WHAT NEEDS TO BE DONE – Produce an exact copy of the first line of the data below and each line after it, please, up to and including the one with "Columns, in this".

START DATA PROVIDED

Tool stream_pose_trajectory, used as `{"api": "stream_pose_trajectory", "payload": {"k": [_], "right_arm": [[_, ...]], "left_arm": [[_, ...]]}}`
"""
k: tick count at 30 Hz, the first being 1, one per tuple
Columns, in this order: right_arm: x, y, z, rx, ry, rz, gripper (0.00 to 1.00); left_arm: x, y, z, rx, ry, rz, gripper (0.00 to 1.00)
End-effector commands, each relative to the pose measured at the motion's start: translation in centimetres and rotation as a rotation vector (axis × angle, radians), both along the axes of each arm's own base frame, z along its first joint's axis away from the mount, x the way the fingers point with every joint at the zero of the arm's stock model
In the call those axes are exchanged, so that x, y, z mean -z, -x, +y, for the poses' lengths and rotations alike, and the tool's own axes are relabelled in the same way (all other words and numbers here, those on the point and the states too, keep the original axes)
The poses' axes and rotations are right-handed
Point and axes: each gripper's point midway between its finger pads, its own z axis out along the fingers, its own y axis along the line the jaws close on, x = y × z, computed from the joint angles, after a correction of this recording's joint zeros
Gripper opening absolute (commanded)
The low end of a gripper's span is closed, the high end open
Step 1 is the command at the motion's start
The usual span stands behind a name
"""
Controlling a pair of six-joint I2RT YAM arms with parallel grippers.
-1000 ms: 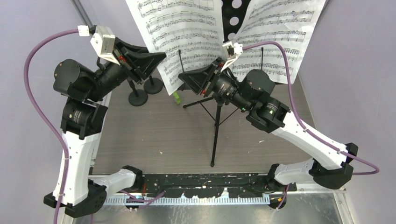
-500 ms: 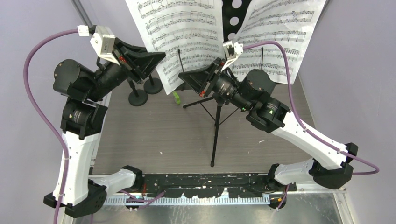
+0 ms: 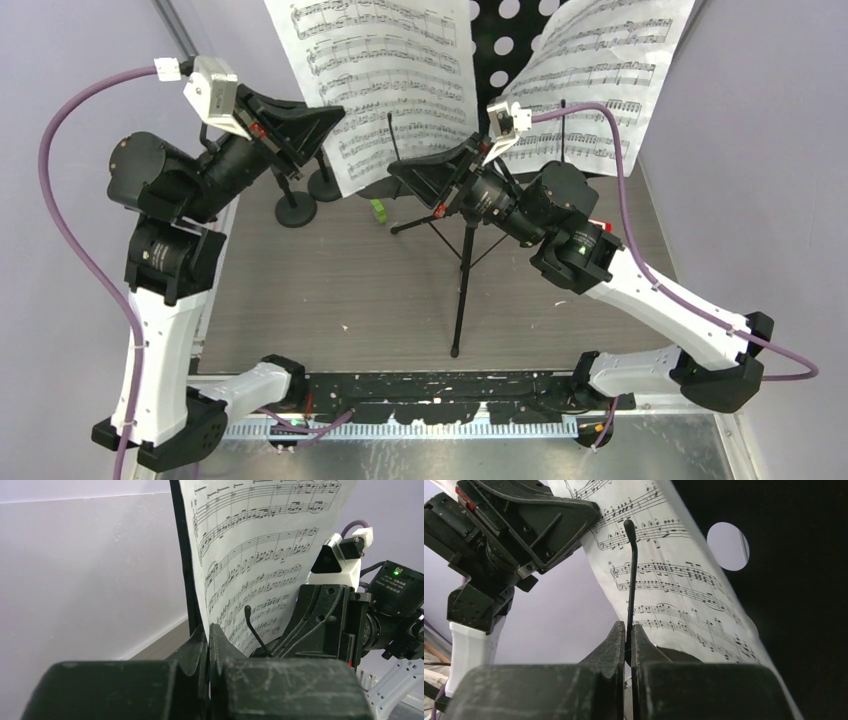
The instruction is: Pack up the instrument practice props
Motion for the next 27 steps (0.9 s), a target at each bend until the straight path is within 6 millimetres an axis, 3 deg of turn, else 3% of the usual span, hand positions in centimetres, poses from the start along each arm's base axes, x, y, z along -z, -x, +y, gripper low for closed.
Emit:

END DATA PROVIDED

RESPONSE –
Tool stream_pose_trajectory, used as `{"api": "stream_pose_trajectory", "payload": {"k": [_], "right_arm": [[_, ...]], "left_arm": [[_, ...]]}}`
"""
k: tick count at 30 Hz, the first being 1, one per tuple
Columns, in this order: right_arm: x, y, z, rx, ry, rz, gripper (0.00 to 1.00); left_arm: x, y, z, rx, ry, rz, gripper (0.00 to 1.00)

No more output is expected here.